The Carbon Cycle Difference
This is the core reason biodiesel is classified as renewable rather than fossil. The carbon in biodiesel started as carbon dioxide in the atmosphere. Plants absorbed that CO2 through photosynthesis, converted it into oils and carbohydrates, and those oils were then processed into fuel. When biodiesel burns, it releases that same carbon back into the atmosphere, completing a relatively short cycle.
Fossil fuels work differently. The carbon in petroleum diesel was locked underground for millions of years, effectively removed from the atmosphere. Burning it adds brand new carbon to the atmosphere that wasn’t part of the current cycle. That’s why fossil fuels cause a net increase in atmospheric CO2, while biofuels are recycling carbon that was already circulating above ground.
This difference shows up in the numbers. Life cycle analysis by Argonne National Laboratory found that pure biodiesel (B100) produces 74% lower greenhouse gas emissions than petroleum diesel when you account for the entire supply chain, from growing the feedstock through burning the fuel.
How It Performs Compared to Petroleum Diesel
Biodiesel carries slightly less energy per gallon than petroleum diesel: 119,550 BTU per gallon versus 128,488 BTU. That’s roughly a 7% reduction, which means you’ll use a bit more fuel to cover the same distance on pure biodiesel. At a B20 blend (20% biodiesel, 80% petroleum diesel), the energy content is 126,700 BTU per gallon, close enough that most drivers won’t notice a difference.
Biodiesel actually has a higher cetane number than petroleum diesel. Cetane measures how easily a diesel fuel ignites: biodiesel ranges from 45 to 65, compared to 40 to 55 for low-sulfur petroleum diesel. Higher cetane generally means smoother, more complete combustion.
Blending and Engine Compatibility
Most biodiesel on the road today isn’t used in pure form. The most common blends are B5 (up to 5% biodiesel) and B20 (6% to 20% biodiesel). B5 is approved for safe use in any diesel engine designed to run on petroleum diesel, no modifications needed. B20 is widely supported by engine manufacturers and offers a practical balance of cost, emissions reduction, and cold-weather reliability.
Pure biodiesel, B100, is a different story. It requires special handling, can gel in cold temperatures, and may need equipment modifications like biodiesel-compatible hoses and gaskets.

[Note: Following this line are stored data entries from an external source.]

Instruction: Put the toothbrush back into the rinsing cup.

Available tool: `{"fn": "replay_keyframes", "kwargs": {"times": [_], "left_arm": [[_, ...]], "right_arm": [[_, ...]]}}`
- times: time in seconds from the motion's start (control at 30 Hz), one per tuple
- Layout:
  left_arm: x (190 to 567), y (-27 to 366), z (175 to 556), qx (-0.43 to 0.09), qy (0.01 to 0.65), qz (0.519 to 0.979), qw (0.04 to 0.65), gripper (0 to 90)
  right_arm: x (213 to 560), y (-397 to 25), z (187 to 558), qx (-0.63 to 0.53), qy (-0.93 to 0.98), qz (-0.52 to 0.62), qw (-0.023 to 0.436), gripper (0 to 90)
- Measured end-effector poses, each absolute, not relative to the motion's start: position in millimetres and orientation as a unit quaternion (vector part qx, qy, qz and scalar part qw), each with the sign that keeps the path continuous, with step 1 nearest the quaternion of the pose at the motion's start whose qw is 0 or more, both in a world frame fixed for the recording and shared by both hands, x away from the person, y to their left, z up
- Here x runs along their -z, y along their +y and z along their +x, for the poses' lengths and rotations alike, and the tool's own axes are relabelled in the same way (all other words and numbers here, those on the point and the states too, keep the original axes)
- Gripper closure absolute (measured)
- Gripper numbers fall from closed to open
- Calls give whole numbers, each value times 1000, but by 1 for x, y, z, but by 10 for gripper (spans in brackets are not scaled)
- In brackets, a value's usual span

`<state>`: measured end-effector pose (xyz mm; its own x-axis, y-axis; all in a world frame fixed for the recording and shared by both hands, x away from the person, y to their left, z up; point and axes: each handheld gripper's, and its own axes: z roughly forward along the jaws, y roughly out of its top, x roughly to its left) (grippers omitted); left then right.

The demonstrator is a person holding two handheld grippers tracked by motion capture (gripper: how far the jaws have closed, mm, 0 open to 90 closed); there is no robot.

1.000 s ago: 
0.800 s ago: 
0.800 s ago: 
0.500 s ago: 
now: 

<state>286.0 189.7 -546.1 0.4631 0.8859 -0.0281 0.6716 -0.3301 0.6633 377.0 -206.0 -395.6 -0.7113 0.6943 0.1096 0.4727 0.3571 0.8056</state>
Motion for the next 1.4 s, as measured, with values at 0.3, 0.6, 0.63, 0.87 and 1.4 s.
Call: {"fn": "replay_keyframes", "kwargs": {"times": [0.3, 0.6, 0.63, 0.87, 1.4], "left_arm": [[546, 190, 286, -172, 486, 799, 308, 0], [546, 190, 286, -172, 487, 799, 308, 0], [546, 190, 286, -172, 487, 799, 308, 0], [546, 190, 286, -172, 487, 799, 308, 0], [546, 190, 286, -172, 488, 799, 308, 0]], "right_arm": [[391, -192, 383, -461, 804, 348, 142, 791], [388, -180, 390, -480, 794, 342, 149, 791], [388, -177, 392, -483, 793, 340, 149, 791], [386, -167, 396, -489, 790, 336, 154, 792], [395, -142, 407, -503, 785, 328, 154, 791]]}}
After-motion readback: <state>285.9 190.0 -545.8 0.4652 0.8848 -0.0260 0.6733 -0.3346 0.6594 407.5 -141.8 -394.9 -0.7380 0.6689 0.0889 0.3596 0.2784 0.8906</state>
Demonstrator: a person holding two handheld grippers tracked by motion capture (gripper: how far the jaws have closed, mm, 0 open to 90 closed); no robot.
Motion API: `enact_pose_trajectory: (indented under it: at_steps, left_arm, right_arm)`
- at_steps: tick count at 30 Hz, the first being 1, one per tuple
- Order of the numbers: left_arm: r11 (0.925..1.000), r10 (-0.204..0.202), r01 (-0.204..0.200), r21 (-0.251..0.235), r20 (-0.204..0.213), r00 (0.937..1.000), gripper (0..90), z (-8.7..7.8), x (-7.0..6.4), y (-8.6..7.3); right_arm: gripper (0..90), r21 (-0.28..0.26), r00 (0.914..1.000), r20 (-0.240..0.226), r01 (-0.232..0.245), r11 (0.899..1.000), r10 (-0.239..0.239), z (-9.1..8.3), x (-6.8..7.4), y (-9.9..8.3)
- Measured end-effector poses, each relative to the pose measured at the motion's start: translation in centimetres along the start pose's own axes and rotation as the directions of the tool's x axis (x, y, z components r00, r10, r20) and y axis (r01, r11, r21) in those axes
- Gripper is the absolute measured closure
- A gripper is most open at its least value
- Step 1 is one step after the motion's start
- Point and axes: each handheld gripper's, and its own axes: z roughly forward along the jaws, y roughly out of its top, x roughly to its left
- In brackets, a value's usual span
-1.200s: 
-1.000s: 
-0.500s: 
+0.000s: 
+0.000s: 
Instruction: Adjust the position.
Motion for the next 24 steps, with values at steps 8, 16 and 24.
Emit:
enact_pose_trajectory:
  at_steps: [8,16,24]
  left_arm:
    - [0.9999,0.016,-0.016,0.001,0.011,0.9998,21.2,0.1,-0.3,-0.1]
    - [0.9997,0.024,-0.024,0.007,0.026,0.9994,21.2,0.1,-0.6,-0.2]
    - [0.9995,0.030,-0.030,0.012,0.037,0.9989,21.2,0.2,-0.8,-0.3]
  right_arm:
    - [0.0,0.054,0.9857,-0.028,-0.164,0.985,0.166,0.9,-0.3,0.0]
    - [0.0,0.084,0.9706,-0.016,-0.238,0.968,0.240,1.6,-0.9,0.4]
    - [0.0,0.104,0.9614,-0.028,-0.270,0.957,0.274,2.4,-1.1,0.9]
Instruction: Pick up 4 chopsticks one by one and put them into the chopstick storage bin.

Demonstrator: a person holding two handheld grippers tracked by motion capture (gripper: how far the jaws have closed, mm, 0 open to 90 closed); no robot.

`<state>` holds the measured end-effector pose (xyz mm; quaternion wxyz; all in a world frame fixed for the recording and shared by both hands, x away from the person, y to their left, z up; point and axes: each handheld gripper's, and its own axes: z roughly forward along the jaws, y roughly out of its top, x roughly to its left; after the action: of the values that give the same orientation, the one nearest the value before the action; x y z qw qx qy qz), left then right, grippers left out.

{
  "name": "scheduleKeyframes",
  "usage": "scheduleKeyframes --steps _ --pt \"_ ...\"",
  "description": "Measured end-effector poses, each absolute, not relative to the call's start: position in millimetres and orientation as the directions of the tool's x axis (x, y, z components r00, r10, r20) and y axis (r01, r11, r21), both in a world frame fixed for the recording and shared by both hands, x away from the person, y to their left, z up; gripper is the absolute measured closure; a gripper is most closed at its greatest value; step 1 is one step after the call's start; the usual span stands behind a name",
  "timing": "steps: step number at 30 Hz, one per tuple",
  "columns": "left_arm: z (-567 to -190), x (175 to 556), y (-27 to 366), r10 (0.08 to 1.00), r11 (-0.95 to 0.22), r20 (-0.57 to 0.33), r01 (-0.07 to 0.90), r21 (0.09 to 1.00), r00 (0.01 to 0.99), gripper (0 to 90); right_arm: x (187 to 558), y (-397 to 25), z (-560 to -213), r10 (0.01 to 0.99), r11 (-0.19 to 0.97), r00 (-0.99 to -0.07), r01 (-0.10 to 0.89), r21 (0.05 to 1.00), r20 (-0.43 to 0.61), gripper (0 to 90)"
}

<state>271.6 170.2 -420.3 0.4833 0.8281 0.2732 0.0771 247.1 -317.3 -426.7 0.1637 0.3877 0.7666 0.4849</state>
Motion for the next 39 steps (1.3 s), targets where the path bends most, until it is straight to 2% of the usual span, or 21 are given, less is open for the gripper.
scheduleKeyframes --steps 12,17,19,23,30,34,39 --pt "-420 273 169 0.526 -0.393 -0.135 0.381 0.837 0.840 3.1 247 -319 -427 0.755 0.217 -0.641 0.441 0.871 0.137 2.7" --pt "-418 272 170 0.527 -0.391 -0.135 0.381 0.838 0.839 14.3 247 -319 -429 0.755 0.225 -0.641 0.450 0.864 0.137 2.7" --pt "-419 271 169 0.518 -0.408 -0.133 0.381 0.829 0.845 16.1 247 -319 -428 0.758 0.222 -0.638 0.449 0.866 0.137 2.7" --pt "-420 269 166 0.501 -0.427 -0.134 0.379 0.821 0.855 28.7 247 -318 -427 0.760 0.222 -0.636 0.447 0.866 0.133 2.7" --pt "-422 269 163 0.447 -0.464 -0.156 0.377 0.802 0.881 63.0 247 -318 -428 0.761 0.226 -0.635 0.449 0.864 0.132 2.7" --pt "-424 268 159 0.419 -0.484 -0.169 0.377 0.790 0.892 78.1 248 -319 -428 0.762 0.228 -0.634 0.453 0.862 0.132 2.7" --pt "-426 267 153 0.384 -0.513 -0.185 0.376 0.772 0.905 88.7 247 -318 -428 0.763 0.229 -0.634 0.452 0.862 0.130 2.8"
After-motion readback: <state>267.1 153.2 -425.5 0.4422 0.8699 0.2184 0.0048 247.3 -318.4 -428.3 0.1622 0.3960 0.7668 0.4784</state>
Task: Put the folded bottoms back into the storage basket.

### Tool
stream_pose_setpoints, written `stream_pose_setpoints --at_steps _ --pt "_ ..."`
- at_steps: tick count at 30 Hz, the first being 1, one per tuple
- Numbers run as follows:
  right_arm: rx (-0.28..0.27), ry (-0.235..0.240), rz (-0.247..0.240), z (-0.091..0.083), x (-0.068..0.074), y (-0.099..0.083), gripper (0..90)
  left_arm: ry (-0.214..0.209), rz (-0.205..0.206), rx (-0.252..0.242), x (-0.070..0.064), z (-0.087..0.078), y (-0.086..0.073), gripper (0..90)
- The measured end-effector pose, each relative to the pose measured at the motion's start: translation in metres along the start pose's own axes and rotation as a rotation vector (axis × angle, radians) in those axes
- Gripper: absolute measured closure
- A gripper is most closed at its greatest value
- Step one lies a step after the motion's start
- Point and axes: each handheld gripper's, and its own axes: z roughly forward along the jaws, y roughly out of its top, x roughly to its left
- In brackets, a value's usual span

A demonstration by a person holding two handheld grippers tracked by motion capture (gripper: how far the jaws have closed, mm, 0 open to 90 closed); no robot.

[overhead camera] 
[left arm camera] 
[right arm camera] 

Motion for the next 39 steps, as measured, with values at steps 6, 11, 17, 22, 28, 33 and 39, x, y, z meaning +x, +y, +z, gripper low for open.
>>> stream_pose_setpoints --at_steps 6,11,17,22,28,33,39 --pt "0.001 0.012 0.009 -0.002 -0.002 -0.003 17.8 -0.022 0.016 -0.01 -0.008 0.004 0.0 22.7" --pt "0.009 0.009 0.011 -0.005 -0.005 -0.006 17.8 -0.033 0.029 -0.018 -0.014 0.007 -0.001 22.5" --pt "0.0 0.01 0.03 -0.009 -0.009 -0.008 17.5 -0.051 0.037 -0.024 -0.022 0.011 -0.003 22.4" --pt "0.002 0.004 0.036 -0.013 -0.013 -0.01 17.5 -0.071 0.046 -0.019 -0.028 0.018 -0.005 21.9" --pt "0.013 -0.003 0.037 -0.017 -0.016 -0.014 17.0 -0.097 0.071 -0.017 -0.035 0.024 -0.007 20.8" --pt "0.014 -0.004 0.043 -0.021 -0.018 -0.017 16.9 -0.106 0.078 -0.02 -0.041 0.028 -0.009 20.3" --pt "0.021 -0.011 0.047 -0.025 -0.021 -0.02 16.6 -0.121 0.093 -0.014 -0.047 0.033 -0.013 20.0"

Some engines built since 1994 can handle it with the right materials, but B100 is primarily used as a blending ingredient rather than a standalone transportation fuel.
Regulatory Status in the U.S.
The U.S. Environmental Protection Agency classifies biodiesel as a biomass-based diesel under the Renewable Fuel Standard, not as a fossil fuel. The program sets mandatory volume targets that fuel producers must meet. For 2025, the EPA requires 3.35 billion gallons of biomass-based diesel to be blended into the national fuel supply, up from 2.82 billion gallons in 2023. These mandates exist specifically because biodiesel is a renewable alternative to petroleum.
Biodiesel must also meet quality standards under ASTM D6751 for pure B100 and ASTM D7467 for B6 to B20 blends. These specifications cover properties like flash point (minimum 93°C), cetane number (minimum 45), and limits on contaminants like sulfur, phosphorus, and residual glycerin. Meeting these standards ensures biodiesel performs reliably in engines designed for petroleum diesel, even though the two fuels come from entirely different sources.